YOUR ASSIGNMENT:
Copy the lines below exactly. No picture goes into the copy.

[Start of Attachment]

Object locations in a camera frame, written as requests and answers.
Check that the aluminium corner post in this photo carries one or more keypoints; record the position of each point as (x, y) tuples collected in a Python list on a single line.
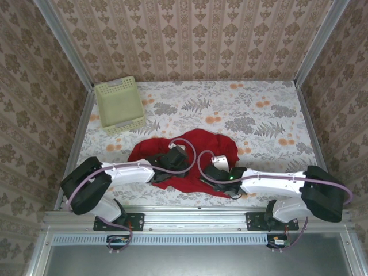
[(317, 46), (68, 46)]

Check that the pale green plastic basket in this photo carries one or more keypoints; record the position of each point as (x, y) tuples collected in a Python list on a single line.
[(120, 103)]

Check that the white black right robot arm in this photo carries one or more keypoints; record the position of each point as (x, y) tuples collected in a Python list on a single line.
[(270, 185)]

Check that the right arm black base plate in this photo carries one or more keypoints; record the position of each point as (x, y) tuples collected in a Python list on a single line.
[(253, 221)]

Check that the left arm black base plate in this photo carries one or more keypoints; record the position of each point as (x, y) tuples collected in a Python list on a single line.
[(138, 221)]

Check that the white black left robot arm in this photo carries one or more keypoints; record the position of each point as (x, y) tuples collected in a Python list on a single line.
[(129, 176)]

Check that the aluminium table side rail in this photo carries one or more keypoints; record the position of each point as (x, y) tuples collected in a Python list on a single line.
[(307, 115), (77, 143)]

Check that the long aluminium mounting rail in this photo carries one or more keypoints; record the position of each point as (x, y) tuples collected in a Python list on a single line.
[(195, 220)]

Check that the floral patterned table cover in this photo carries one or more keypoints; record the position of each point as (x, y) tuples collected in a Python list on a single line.
[(201, 89)]

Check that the red t-shirt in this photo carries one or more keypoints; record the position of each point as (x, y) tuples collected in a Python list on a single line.
[(207, 141)]

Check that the grey metal sheet panel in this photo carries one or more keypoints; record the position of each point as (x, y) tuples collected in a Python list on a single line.
[(187, 261)]

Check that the small circuit board with connector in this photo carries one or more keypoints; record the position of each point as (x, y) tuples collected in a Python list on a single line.
[(279, 242), (118, 240)]

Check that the aluminium frame bar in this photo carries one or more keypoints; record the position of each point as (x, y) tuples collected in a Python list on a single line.
[(40, 256), (354, 258)]

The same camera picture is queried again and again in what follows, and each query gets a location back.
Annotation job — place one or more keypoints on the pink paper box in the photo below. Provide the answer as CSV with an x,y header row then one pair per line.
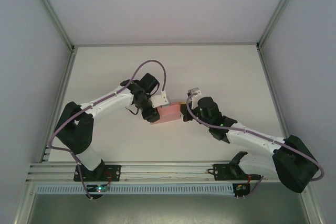
x,y
169,113

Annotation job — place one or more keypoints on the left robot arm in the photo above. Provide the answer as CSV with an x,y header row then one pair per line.
x,y
105,103

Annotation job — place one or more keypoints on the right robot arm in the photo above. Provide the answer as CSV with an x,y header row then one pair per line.
x,y
252,137

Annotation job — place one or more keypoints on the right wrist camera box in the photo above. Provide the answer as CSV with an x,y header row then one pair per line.
x,y
195,100

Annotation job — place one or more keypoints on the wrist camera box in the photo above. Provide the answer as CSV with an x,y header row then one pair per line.
x,y
160,100
195,100

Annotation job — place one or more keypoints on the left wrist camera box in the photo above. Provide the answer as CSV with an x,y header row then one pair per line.
x,y
160,100

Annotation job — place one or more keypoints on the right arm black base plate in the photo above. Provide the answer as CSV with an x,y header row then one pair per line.
x,y
219,171

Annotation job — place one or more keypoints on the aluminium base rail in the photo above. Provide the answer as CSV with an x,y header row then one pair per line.
x,y
168,167

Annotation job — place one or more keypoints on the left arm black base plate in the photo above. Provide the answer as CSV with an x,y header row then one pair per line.
x,y
114,169

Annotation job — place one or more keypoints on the aluminium frame post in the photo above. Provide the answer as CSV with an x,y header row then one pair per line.
x,y
50,9
278,6
23,205
312,208

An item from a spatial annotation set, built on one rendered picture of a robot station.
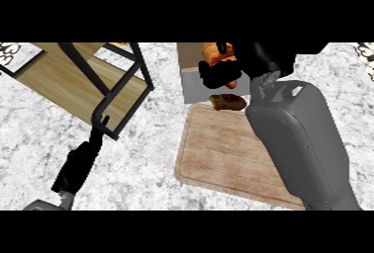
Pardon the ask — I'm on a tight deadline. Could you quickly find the cardboard box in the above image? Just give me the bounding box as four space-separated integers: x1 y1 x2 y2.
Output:
177 42 253 106

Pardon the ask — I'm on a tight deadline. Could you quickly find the orange croissant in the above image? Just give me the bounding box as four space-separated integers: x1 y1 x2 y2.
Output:
200 42 242 90

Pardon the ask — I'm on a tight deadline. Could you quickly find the dark brown bread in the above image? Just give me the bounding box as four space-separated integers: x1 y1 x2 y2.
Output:
209 93 249 112

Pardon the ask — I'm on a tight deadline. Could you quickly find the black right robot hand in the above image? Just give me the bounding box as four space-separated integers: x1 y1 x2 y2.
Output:
197 42 329 90

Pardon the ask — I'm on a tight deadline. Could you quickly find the black-framed wooden tiered shelf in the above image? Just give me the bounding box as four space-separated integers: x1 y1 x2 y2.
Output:
0 42 157 141

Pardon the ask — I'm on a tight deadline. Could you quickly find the wooden cutting board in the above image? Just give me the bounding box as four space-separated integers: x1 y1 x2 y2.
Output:
175 102 310 211

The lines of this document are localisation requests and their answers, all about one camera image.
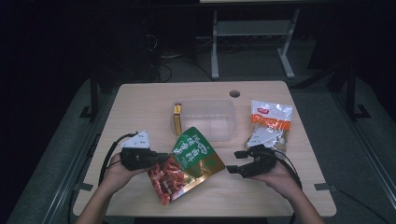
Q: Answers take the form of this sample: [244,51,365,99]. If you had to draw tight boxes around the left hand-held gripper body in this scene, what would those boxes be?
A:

[End of Attachment]

ANSWER BOX:
Object locations in a camera frame, written as requests and answers.
Check that the aluminium corner post in this photo carries one or more keypoints; record the position of each point as (x, y) tuples collected in a Python list on a single line.
[(317, 46), (68, 46)]

Check that the pale green plastic basket in this photo carries one or more keypoints; record the position of each point as (x, y) tuples collected in a Python list on a single line.
[(120, 103)]

Check that the white black right robot arm in this photo carries one or more keypoints; record the position of each point as (x, y) tuples collected in a Python list on a single line.
[(270, 185)]

Check that the right arm black base plate in this photo carries one or more keypoints; record the position of each point as (x, y) tuples collected in a Python list on a single line.
[(253, 221)]

Check that the left arm black base plate in this photo carries one or more keypoints; record the position of each point as (x, y) tuples collected in a Python list on a single line.
[(138, 221)]

Check that the white black left robot arm in this photo carries one or more keypoints; record the position of each point as (x, y) tuples collected in a Python list on a single line.
[(129, 176)]

Check that the aluminium table side rail in this photo carries one or more keypoints; record the position of each point as (x, y) tuples collected in a Python list on a single line.
[(307, 115), (77, 143)]

Check that the long aluminium mounting rail in this photo carries one or more keypoints; record the position of each point as (x, y) tuples collected in a Python list on a single line.
[(195, 220)]

Check that the floral patterned table cover in this photo carries one or more keypoints; record the position of each point as (x, y) tuples collected in a Python list on a single line.
[(201, 89)]

Check that the red t-shirt in this photo carries one or more keypoints; record the position of each point as (x, y) tuples collected in a Python list on a single line.
[(207, 141)]

Check that the grey metal sheet panel in this photo carries one or more keypoints; record the position of each point as (x, y) tuples collected in a Python list on a single line.
[(187, 261)]

Check that the small circuit board with connector in this photo carries one or more keypoints; record the position of each point as (x, y) tuples collected in a Python list on a single line.
[(279, 242), (118, 240)]

Check that the aluminium frame bar in this photo carries one or more keypoints; record the position of each point as (x, y) tuples collected in a Python list on a single line.
[(40, 256), (354, 258)]

The same camera picture is queried again and again in what follows, and each query gets a location back.
Annotation job — place one or more keypoints on the pink paper box in the photo below. Provide the answer as CSV with an x,y header row then one pair per line.
x,y
169,113

Annotation job — place one or more keypoints on the left robot arm in the photo above. Provide the answer as CSV with an x,y header row then one pair per line.
x,y
105,103

Annotation job — place one or more keypoints on the right robot arm in the photo above. Provide the answer as CSV with an x,y header row then one pair per line.
x,y
252,137

Annotation job — place one or more keypoints on the right wrist camera box in the photo above. Provide the answer as CSV with an x,y header row then one pair per line.
x,y
195,100

Annotation job — place one or more keypoints on the wrist camera box in the photo above. Provide the answer as CSV with an x,y header row then one pair per line.
x,y
160,100
195,100

Annotation job — place one or more keypoints on the left wrist camera box in the photo above. Provide the answer as CSV with an x,y header row then one pair per line.
x,y
160,100

Annotation job — place one or more keypoints on the right arm black base plate in the photo above. Provide the answer as CSV with an x,y header row then one pair per line.
x,y
219,171

Annotation job — place one or more keypoints on the aluminium base rail in the photo above. Provide the answer as CSV with an x,y header row then one pair per line.
x,y
168,167

Annotation job — place one or more keypoints on the left arm black base plate in the photo above. Provide the answer as CSV with an x,y header row then one pair per line.
x,y
114,169

Annotation job — place one or more keypoints on the aluminium frame post in the photo above. Provide the answer as CSV with an x,y header row then one pair per line.
x,y
50,9
278,6
23,205
312,208

An item from a spatial annotation set, built on one rendered picture of a robot station.
Pardon the ask — I'm on a tight deadline. Could you quickly find the cardboard box in the above image? Just give me the bounding box as four space-separated integers: x1 y1 x2 y2.
Output:
177 42 253 106

Pardon the ask — I'm on a tight deadline. Could you quickly find the orange croissant in the above image? Just give me the bounding box as four space-separated integers: x1 y1 x2 y2.
Output:
200 42 242 90

Pardon the ask — I'm on a tight deadline. Could you quickly find the dark brown bread in the above image? Just give me the bounding box as four space-separated integers: x1 y1 x2 y2.
Output:
209 93 249 112

Pardon the ask — I'm on a tight deadline. Could you quickly find the black right robot hand in the above image? Just give me the bounding box as four space-separated integers: x1 y1 x2 y2.
Output:
197 42 329 90

Pardon the ask — I'm on a tight deadline. Could you quickly find the black-framed wooden tiered shelf in the above image? Just give me the bounding box as four space-separated integers: x1 y1 x2 y2.
Output:
0 42 157 141

Pardon the ask — I'm on a tight deadline. Could you quickly find the wooden cutting board in the above image? Just give me the bounding box as four space-separated integers: x1 y1 x2 y2.
Output:
175 102 310 211

The lines of this document are localisation requests and their answers, all about one camera image.
Q: Answers take the form of this sample: [244,51,365,99]. If you had to draw tight boxes around the left hand-held gripper body in this scene, what would those boxes be?
A:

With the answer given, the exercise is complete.